St. Patrick’s Summer: A Children’s Adventure Catechism by Marigold Hunt.
I cannot sing the praises of this book highly enough. It is a hundred times better than any dry catechism I have tried to use. I suppose there might be a few things it doesn’t cover (though if there are, I can’t think what they are off the top of my head, I’d have to look and see) and I suppose there are questions and answers one should still memorize, but they just don’t capture the imagination like this “adventure catechism” does.
I’d been seeing recommendations for years on various Catholic homeshooling forums. And we really enjoyed Marigold Hunt’s A Life of Our Lord for Children and also her The First Christians: The Acts of the Apostles for Children. Both were excellent books. And despite my fears about the cutesy premise, this proved to be even better. I wish I had a dozen more by her that were just as good.
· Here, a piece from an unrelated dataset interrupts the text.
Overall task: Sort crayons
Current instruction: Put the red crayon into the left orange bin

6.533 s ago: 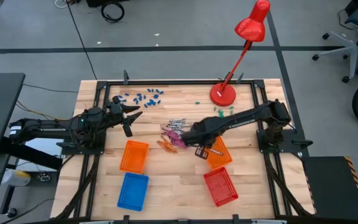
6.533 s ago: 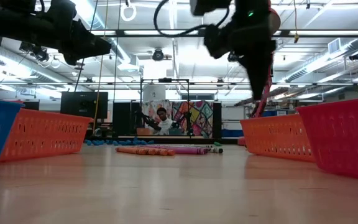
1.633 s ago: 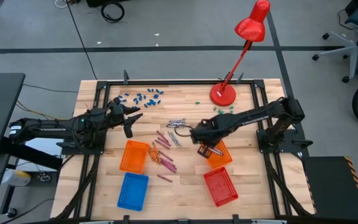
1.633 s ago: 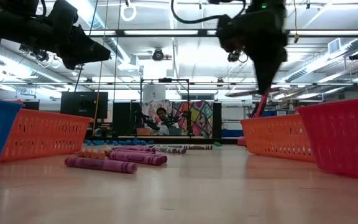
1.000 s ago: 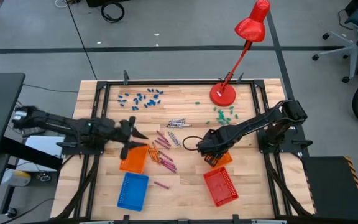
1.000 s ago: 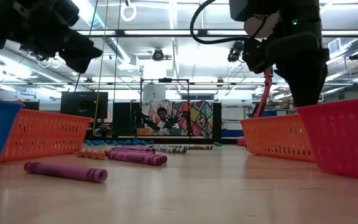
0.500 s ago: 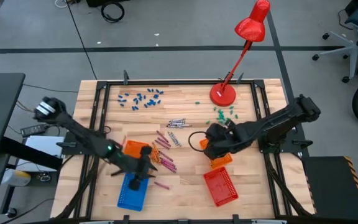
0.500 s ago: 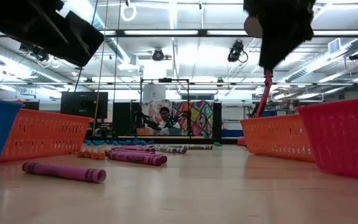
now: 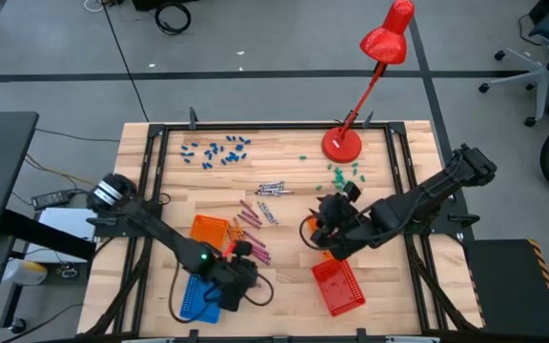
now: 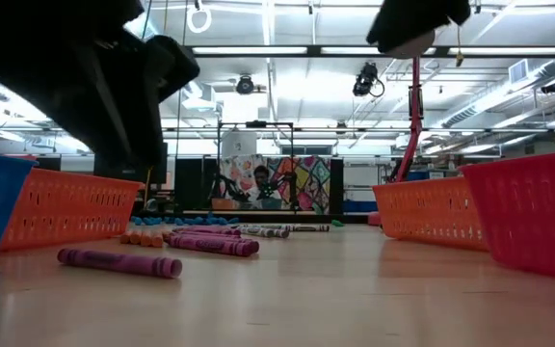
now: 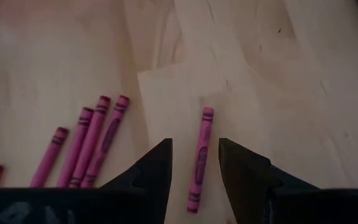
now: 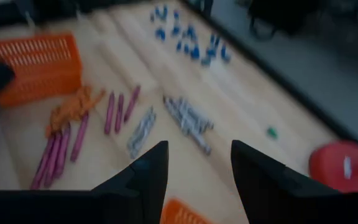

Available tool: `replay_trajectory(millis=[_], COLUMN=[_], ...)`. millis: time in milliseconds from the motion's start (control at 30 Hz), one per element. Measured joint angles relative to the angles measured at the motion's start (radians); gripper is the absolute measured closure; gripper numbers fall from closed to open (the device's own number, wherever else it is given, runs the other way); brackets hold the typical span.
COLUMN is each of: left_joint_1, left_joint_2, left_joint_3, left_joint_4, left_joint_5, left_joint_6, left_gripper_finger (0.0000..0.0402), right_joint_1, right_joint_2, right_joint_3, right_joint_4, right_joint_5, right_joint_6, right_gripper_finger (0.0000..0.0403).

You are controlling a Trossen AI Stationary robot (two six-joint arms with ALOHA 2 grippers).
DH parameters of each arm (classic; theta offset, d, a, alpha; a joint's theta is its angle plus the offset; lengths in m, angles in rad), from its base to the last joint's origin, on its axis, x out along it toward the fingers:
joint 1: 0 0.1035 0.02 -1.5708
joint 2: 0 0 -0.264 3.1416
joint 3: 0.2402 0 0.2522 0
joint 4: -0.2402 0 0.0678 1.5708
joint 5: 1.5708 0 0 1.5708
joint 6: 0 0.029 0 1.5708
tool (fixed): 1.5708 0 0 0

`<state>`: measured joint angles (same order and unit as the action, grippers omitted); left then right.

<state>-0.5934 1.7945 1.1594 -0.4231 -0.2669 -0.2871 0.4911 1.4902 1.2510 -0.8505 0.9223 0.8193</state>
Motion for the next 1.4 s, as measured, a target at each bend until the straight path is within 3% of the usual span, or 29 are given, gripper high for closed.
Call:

Set in 1950s England, the story follows Michael and Cecilia, two children who haven’t made their first communion, despite being older than the average first communicants. The problem is they aren’t properly catechized and their teacher is in despair because they ask too many questions she can’t answer. So she asks St Patrick for his help. And he answers her prayers by taking over the catechesis himself with help from Eve, Abraham, St Cecilia, St Michael, and a local priest who was martyred during the Elizabethan period.
They learn about the trinity, heaven and hell, sacrifice and prayer, the Mass, persecutions in the Church, and much more.
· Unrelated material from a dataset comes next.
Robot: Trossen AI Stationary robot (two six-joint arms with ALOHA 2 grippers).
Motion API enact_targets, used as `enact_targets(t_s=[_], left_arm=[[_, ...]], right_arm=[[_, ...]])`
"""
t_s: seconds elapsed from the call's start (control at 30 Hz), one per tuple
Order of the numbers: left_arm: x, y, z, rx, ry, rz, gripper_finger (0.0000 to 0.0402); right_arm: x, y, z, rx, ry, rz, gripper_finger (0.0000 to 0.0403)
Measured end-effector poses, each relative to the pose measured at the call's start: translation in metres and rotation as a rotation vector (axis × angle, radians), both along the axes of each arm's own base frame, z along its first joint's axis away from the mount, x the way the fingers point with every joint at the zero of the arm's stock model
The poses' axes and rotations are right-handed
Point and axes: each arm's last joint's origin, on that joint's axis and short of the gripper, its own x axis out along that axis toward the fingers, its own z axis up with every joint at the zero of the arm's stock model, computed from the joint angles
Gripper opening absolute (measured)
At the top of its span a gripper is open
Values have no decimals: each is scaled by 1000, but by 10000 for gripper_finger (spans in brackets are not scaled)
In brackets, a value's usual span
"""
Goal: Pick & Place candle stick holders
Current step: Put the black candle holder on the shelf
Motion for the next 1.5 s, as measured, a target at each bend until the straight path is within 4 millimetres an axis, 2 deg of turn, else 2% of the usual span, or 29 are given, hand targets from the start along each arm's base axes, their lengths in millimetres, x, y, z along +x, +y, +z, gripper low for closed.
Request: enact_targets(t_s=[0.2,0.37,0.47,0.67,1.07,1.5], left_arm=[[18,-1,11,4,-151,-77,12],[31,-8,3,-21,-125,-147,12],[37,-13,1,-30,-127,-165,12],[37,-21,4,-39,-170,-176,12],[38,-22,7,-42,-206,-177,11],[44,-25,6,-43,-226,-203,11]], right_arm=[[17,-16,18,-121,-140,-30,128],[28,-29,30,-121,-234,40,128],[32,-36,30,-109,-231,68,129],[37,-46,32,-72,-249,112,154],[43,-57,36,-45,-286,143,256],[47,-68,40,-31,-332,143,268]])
The one part of the book that doesn’t really hold up is the chapter about the Mass, which of course describes the old Latin Mass. But even there it wasn’t hard to pause and talk about the changes in the Mass, which was also a helpful conversation. I would love to find a book that talks about the current ordinary form Mass in the same helpful way that this book does.
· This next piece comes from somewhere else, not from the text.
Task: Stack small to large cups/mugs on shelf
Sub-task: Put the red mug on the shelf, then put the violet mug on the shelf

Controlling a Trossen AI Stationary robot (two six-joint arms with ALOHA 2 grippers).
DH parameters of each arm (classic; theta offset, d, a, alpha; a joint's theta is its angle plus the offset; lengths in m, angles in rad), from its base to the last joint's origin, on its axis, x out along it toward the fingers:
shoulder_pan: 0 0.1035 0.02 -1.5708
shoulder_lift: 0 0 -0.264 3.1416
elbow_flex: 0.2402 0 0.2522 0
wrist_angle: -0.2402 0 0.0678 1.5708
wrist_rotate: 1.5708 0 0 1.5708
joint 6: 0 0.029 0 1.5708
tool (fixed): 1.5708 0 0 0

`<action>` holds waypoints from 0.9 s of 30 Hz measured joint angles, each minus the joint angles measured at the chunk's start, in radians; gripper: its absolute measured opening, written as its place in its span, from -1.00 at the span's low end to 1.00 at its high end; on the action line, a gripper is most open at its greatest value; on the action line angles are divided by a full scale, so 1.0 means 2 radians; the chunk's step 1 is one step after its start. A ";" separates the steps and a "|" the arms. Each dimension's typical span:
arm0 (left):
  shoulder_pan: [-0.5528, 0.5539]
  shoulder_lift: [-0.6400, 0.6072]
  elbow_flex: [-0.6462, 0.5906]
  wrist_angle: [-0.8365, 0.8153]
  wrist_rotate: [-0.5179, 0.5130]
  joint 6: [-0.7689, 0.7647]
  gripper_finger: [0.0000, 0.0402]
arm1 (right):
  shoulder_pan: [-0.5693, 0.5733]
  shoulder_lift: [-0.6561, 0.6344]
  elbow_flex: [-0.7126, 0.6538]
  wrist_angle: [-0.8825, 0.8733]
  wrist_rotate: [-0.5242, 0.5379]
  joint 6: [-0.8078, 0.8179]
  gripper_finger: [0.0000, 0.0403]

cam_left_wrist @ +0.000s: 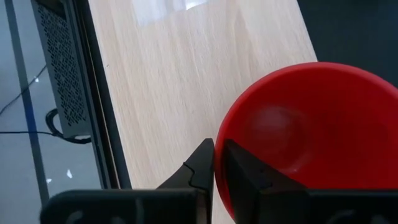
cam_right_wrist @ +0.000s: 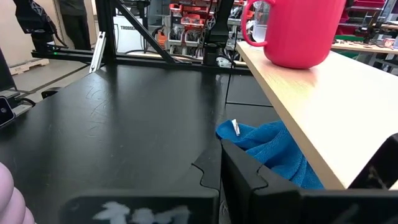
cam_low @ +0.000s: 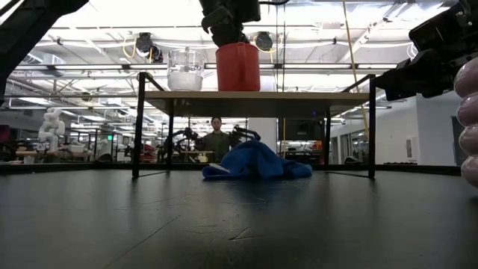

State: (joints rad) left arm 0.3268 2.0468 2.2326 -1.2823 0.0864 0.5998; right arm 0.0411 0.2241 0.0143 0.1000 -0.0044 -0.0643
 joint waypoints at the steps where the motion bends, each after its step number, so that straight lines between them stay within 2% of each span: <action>1: 0.001 0.000 0.000 0.000 0.001 0.000 -0.84 | 0.000 0.000 0.000 0.000 0.000 0.000 -1.00; 15: 0.006 0.000 0.000 0.010 0.009 -0.011 -0.82 | 0.000 0.000 0.000 -0.002 0.000 0.000 -1.00; 27: 0.016 -0.001 0.001 0.012 0.025 -0.013 -0.42 | 0.000 0.000 0.000 -0.006 0.000 0.007 -1.00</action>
State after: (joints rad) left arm 0.3597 2.0449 2.2341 -1.2583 0.1371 0.5734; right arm 0.0413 0.2237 0.0140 0.0885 -0.0048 -0.0494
St Patrick’s Summer has been a favorite read for Bella and Sophie, Ben, and even Anthony have all sat in on a chapter here and there as well. And I’ve enjoyed reading it aloud as well. The prose is fluid and graceful and I never feel I’m stumbling. The story is engaging and the catechism lessons are so very well done, an integral part of the story, never boring, always relevant. And the children are excellent stand-ins, asking questions, forgetting the answers, needing to be quizzed and reminded.
My own family has had many delightful conversations inspired by our reading, really digging in. I definitely foresee reading this one again and again. It will hold up well.